Вымойте образец один раз раствором для хранения, затем используйте стерильные типсы для переноса в свежую трубку, содержащую 15-25 миллилитров раствора для хранения, чтобы полностью погрузить его. Образец может храниться при четырех градусах цельсия в течение одного месяца. Изопропанол и этанол легковоспламеняющиеся и должны быть при комнатной температуре и утилизироваться в легковоспламеняющихся отходах.
Любые человеческие отходы должны быть утилизированы отдельно от обычных биологических отходов. Перенесите хранящиеся фрагменты ECM в отдельные скважины пластины из 24 скважин со стерильными типсами, добавляя столько фрагментов, сколько требуется для запланированных анализов ниже по течению. Вымойте их три раза с 500 микролитров 70% этанола на орбитальном шейкере, а затем увлажнить их путем мытья три раза с PBS.
Используйте стерильные ножницы, чтобы разрезать ECM на 100 миллиграмм фрагментов. Поместите каждый фрагмент в один колодец 24-хорошо пластины и инкубировать пластины при 25 градусов по Цельсию в течение 15 минут, чтобы избыток PBS выдавлить из фрагментов. Затем осторожно удалите остатки PBS из колодцев с пипеткой.
Семя каждого фрагмента с 20 микролитров преадипоцитов клеточной подвески путем пипетки клеток непосредственно в ECM. Поместите наконечник пипетки в ECM и аккуратно изгнать его в центр матрицы убедившись, что подвеска ячейки не переполнены и в конечном итоге в нижней части хорошо. Если подвеска ячейки выливается из ECM, удалите наконечник пипетки из этого места и вставьте его в другом месте в ECM.
После посева клеток, инкубировать ECM в течение 40 минут при 37 градусах по Цельсию. Заполните каждую колодец 500 микролитров средств роста, чтобы покрыть семенами фрагментов ECM. Культура клеток при 37 градусах Цельсия и 5%углекислого газа в течение 72 часов.
После 72 часов, тщательно аспирировать рост средств массовой информации, не нарушая фрагмент ECM. Добавить 500 микролитров дифференциации средств массовой информации и культуры клеток в течение 14 дней изменения средств массовой информации каждые два-три дня. Проверьте дифференциацию с помощью световой микроскопии.
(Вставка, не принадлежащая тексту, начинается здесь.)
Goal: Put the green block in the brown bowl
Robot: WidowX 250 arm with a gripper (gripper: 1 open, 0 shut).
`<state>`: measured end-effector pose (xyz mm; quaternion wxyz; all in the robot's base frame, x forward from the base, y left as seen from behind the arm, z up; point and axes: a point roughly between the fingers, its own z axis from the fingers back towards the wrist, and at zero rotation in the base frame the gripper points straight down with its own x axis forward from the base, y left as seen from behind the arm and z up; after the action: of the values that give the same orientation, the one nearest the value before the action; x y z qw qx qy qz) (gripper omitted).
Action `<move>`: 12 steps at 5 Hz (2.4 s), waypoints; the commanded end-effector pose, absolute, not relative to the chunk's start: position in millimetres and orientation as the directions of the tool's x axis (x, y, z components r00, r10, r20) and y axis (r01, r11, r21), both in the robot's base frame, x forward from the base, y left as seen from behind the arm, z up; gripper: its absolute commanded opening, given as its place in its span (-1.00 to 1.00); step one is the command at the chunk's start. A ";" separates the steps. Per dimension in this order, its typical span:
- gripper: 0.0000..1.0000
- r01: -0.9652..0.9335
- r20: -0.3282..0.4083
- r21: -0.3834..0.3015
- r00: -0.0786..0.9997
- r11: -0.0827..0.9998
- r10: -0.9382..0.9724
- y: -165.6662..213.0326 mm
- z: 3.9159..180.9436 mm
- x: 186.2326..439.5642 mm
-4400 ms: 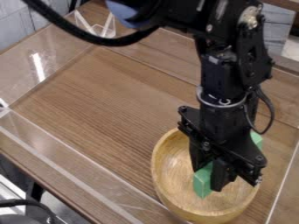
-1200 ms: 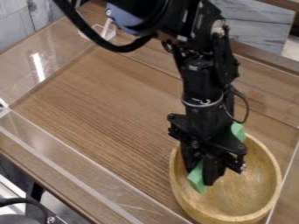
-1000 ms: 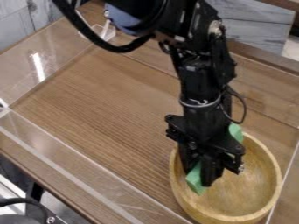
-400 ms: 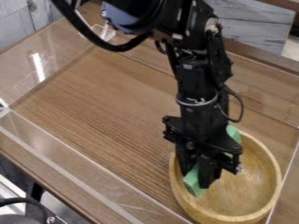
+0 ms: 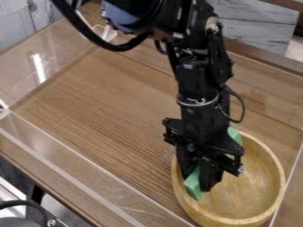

Клетки будут накапливать липиды, становятся коричнево-желтого цвета и становятся более сферическими, как они дифференцируются. Подготовка жировой ткани ECM, посев с предадипоцитами, и в пробирке дифференциации в зрелые адипоциты была проверена сканирование электронной микроскопии, которая показала децеллюляризации ECM и последующей рецитуляции липидов, содержащих адипоциты при повторном посеве и дифференциации. Коллаген 1 специфической иммуногистохимии децеллюляризованных ECM показал поддержание коллагена микро архитектуры в то время как масло Red-O окрашивания живых и фиксированных 3D ECM-адипоцитов конструкций показали липиды, содержащие адипоциты.
Адипоциты, дифференцированные в ECM, были проверены на адипогенные гены с использованием количественных ПЦР в режиме реального времени, которые показали, что эти гены регулируются в дифференцированных клетках по сравнению с недифференцированными преддипоцитами, культурированными в ECM. Отображается полная разница в уровнях стенограммы. Четыре комбинации ЭКМ и адипоцитов у больных сахарным диабетом и нондиабетических субъектов подверглись метаболическому фенотипированию.
Нарушение поглощения глюкозы в липолитической функции было обнаружено в конструкциях из диабетических тканей. Важно отметить, что нендиабетические ЭКМ спасает инсулин стимулировали поглощение глюкозы и либолитической способности в диабетических адипоцитов. Загрязнение изолированных предадипоцитов, децеллюляризованной ткани и повторного сеяного ЭКМ не редкость.
Стерильность должна тщательно поддерживаться на протяжении всего протокола.